熱くて仕方ないから、違うところに行きたいのに……。
《お前が誰からも気づかれたくないと思う時、それが真の心に映ることであるならば、誰もお前に気づかないだろう》
《おい、それを喜ぶ人族はいないんじゃないか?》
《そうか?》
わたしは転がっては光に囲まれ、囲まれてよくわからないことを言われてはまた転がった。光からどんどん離れてしまう。
光っているのに、とても淋しい光。
わたしは慰めに行きたいのに……。
体が熱い。熱くて仕方ない……。
目を擦る。頭がぼーっとしている。
変な夢をみた気がする。
そう、大きな光だったのに、なぜか女神さまと思って……。
確か、そんな夢だった。
「リディア、顔赤いでち」
『ぼーっとしてる』
『ぼーっとしてる』
『レオは起きないですねぇ』
『リディア、今日は大切な試験とやらではないのか?』
え、あ、そうだった。
体が熱い。熱が出ているんだろう。
光魔法で治してしまおう。
寮も学園の隣だからか、少しばかりなら魔素が使えるかもしれない。
魔法は使うとバレるからな。
わたしは魔素で光魔法を使った。
けど。あれ? 体の熱いのがひかない。
あ、これ魔力酔い?
ボードを呼び出すと、魔力が増えてる。
なんで増えた?
あ、この頃魔法を使う時、魔素取り込んでたからか?
「風邪じゃない、魔力酔いだ」
『えーーーーーー』
「なんで試験のこのタイミングでなるかな?」
風邪じゃないから人にうつすことはないけど……。
ご飯を食べにいかずに、ベッドのなかでギリギリまで休んでいると、部屋のドアがガンガンノックされた。
「リディア? 起きてる? 大丈夫?」
「起きてる。

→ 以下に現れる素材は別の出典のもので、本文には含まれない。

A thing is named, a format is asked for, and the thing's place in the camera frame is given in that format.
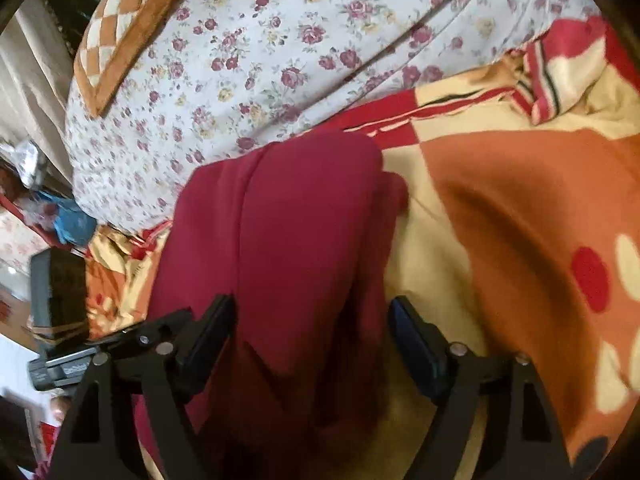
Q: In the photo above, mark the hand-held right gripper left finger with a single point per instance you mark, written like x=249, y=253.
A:
x=212, y=330

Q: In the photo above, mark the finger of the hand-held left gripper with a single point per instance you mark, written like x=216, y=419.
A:
x=150, y=327

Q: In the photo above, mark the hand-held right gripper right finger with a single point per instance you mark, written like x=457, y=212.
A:
x=415, y=345

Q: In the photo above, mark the maroon garment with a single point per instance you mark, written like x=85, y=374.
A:
x=300, y=260

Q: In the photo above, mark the person's left hand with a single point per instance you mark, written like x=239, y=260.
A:
x=61, y=407

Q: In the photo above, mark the pink floral cloth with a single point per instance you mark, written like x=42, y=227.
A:
x=17, y=245

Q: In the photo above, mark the blue plastic bag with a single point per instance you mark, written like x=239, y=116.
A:
x=75, y=222

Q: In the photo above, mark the red wooden cabinet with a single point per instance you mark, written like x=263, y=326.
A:
x=20, y=205

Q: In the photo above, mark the white plastic bag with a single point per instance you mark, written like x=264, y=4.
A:
x=25, y=160

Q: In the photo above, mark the orange cream red printed blanket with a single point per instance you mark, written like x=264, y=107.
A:
x=500, y=210

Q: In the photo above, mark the beige curtain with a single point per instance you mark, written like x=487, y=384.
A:
x=35, y=85

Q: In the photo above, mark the brown checkered pillow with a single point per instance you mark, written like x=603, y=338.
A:
x=125, y=35

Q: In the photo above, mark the white floral quilt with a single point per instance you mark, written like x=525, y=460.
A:
x=280, y=60

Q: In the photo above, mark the dark green headboard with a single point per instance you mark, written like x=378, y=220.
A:
x=80, y=0

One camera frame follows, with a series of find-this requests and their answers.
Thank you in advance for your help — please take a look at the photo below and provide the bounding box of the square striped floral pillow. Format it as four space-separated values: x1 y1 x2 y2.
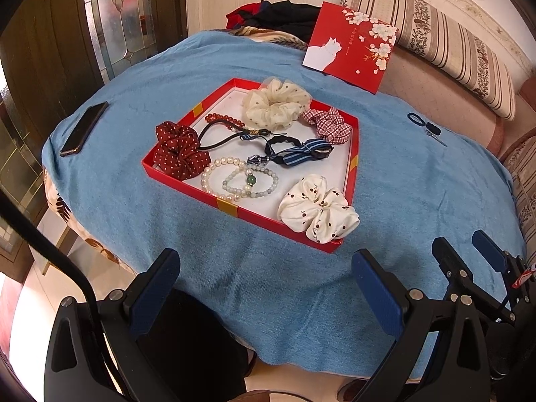
500 138 536 260

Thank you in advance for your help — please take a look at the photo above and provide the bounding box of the black cord strap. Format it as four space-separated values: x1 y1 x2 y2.
197 118 269 151

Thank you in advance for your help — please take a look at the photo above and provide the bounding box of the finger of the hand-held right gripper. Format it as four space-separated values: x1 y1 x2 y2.
432 237 517 324
472 230 529 276

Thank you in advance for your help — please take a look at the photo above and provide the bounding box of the pale jade bead bracelet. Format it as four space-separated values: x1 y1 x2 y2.
221 164 279 202

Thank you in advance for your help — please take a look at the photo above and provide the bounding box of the red box tray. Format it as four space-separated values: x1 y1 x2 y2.
141 77 361 254

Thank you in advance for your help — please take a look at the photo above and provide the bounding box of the white pearl bracelet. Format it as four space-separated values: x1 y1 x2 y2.
201 157 248 197

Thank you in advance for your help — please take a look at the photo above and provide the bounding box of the long striped floral pillow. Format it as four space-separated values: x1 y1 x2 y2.
341 0 516 120

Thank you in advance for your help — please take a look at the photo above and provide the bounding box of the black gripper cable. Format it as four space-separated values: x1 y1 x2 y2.
0 195 126 390

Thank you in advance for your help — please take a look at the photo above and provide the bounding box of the black braided hair tie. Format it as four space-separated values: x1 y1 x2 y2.
265 135 302 162

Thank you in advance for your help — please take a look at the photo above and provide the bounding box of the red box lid with cat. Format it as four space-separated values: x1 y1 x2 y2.
302 2 398 94

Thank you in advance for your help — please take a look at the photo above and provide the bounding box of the white cherry print scrunchie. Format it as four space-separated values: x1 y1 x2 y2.
278 174 360 244

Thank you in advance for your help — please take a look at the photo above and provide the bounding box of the cream dotted scrunchie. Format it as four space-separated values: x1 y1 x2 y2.
244 77 313 131

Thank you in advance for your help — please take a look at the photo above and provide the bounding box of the dark red polka dot scrunchie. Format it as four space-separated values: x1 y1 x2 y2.
152 121 211 178

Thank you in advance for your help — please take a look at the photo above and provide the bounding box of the red bead bracelet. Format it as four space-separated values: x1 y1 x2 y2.
204 112 246 128

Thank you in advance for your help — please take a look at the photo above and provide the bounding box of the black smartphone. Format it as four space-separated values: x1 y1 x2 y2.
59 101 110 157

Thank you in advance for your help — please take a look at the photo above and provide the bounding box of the blue striped strap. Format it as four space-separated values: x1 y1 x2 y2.
246 137 336 169

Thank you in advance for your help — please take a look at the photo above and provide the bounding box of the pink sofa cushion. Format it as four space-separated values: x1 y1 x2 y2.
377 44 528 160

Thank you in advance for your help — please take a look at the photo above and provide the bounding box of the red plaid scrunchie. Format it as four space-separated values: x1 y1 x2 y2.
302 108 351 144

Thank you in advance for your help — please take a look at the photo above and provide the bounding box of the pile of dark clothes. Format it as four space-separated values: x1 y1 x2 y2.
226 1 323 45

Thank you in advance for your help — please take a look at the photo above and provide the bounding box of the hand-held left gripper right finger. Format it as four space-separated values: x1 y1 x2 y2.
351 249 490 402

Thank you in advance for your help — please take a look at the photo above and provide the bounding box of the blue blanket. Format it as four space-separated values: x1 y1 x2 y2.
42 29 526 380

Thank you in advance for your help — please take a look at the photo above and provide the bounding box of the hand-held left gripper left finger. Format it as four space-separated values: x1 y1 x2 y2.
44 248 182 402

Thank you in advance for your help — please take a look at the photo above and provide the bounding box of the wooden door with stained glass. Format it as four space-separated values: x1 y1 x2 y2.
0 0 187 260

大丈夫。学園にはギリギリに行く」
上品なノックがした。
「シュタインさん、大丈夫? 開けて中に入ってもいい?」
「……はい」
ローマンおばあちゃんが入ってきた。
制服に着替え、そのままベッドに横になっていたのを見て、驚いている。
わたしの顔が赤くなっているので熱があると確信したのだろう。
私に任せてとみんなを下に行かせる。
「大丈夫ですか?」
おばあちゃんがわたし額に手を置く。
冷たくて気持ちいい。
「辛そうね、今日は学園を休みましょう」
「いえ、大丈夫です、行きます」
「でも熱が高いわ。それに人に」
「風邪じゃありません、魔力酔いです」
「魔力酔い?」
「……多分そうです。前もいきなり魔力が増えた時、こうなりましたから」
「まぁ」
その後すぐにメリヤス先生が来てくれて、機械で魔力を測ろうとした。
慌てて、見せ魔力を300まで引き上げる。
先生が驚いている。
「本当だ、シュタインさん凄いよ150も増えている」
ん? 150? わたし50足したつもりだったのに……150+50は200だ。熱でぼーっとしていたからか300と間違えた! 大盤振る舞いだ。
ああ、熱い。もう、ぼんやりする。
「12歳で、急に150も増えるなんて、稀なことだよ」
わたしはそんなのいいから、切実に寝かせて欲しいと思った。